And a business woman commented that the leaders 

Who implement (the ideas presented in this report) must be very certain that they are acting for the benefit of the individual as well as for the separate communities and the Island as a whole (MDI Tomorrow 1991).

RESULTS: A PROGRESS REPORT

             As a citizen's forum on the future of the island, MDI Tomorrow has a credible track record in helping identify and build the consensus outlined in the Preferred Future section of its workbook.  Two other aspects of the organization's stated purpose are less directly measured: helping citizens and communities manage cumulative island-wide impacts of growth, and guiding development so as to protect and improve environmental, economic, and social conditions.  It may be that these elements of the original purpose will be better carried by other informal and formal processes and organizations.

            For instance, a number of related accomplishments are indirectly tied to the overall MDI Tomorrow process, through  members of the steering committee and related work by the Extension educator:

·         A business-government working group associated with the League of towns established task forces on affordable housing and tourism management.  Recommendations were presented in the spring of 1990, and the group followed up with a conference in the fall of 1991.  The group has helped think through public-private partnerships to develop a sustainable economy and island-wide cooperation on public welfare in the face of shrinking state dollars. 

 ·         An island-wide coalition of planners was established by both volunteers and professionals involved in their town's comprehensive planning.  The group established an agenda of educational sessions, drawing on the resources of the regional planning commission, the College of the Atlantic, and Acadia National Park.  This group served as a steering committee for a regional planning studio involving graduate students through which planning case studies were developed for representative problems in each of the towns, with alternative solutions presented in a public forum and in a summary document.

 ·         Compatible goal and policy statements have emerged (as have actions in a variety of other private and community processes), notably: The adoption of draft goals in the comprehensive plan for Bar Harbor; the development of affordable housing options by three private, nonprofit groups; and the attempts by chambers of commerce to attract visitors in the spring and fall shoulder seasons and to market visitor services to those who might stay longer and spend more. 

Throughout its work, MDI Tomorrow has served as a networking force, referring issues and opportunities to other groups for study and action, bringing people and ideas together, empowering individuals to play roles in other organizations.  It has suggested new techniques for citizen involvement, and has supported citizens who want to study and understand the interrelationship of issues in their community.

 HAS MDI TOMORROW BECOME A COMMUNITY INSTITUTION? 

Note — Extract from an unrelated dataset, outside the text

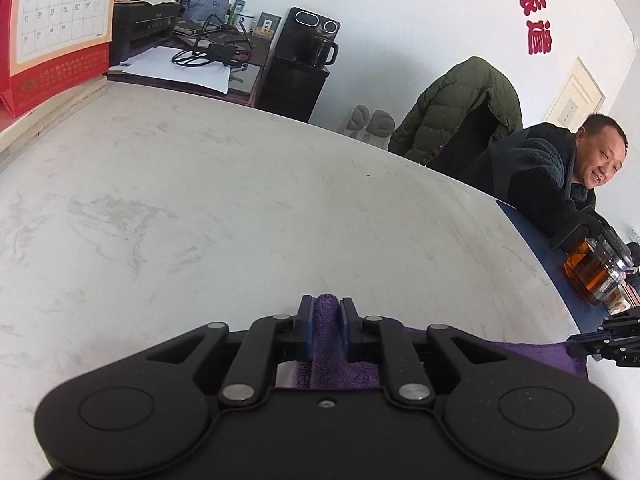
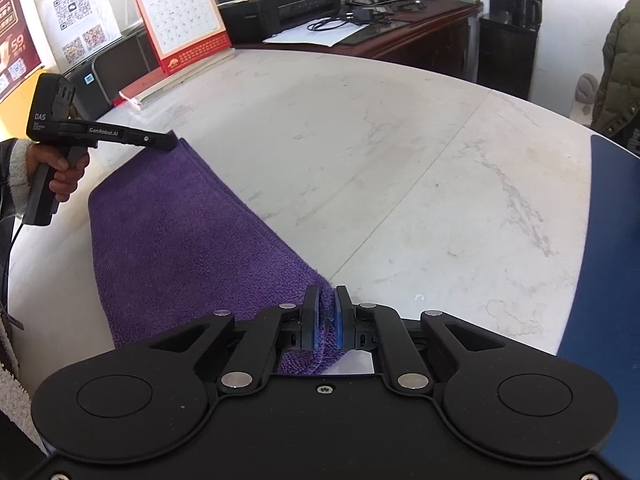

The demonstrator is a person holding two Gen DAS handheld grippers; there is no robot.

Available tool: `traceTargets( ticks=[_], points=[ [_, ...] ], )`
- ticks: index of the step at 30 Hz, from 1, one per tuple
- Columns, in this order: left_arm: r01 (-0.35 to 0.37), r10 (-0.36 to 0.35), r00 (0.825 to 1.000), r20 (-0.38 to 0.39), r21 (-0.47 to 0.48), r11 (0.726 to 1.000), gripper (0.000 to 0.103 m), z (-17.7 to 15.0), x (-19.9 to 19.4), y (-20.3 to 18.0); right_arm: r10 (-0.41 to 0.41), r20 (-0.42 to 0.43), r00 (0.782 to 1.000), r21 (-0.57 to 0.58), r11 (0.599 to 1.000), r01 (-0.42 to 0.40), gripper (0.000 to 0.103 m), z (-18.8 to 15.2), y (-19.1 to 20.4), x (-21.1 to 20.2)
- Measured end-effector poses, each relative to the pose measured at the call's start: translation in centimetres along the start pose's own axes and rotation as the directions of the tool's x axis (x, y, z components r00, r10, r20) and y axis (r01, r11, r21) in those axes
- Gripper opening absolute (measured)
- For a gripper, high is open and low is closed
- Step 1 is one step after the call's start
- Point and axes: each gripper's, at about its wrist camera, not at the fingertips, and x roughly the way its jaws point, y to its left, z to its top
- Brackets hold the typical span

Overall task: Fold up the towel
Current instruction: 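Open both grippers to release the folded towel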

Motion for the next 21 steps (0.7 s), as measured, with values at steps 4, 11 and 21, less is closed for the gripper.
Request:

To the frustration of some, the MDI Tomorrow process has not created what consultants in organizational development might call 'a bounded system', with a clearly defined product, unless one counts the recent publication of the newspaper supplement.  It has not created an internal structure which will insure its own survival.  It does not have a high degree of accountability, even though meetings of the steering committee often touch on the issue of legitimacy of the group and the processes it engages.  It has not amassed resources which can be quickly allocated towards specific objectives, but it has been able to coopt the resources of other organizations for shared objectives.  Finally, it has not dealt clearly with issues of leadership.  The boundaries of the Extension educator roles have blurred, at once a community development educator, a consultant (external to the organization or the process), yet enmeshed in the overall process along with the active members of the steering committee.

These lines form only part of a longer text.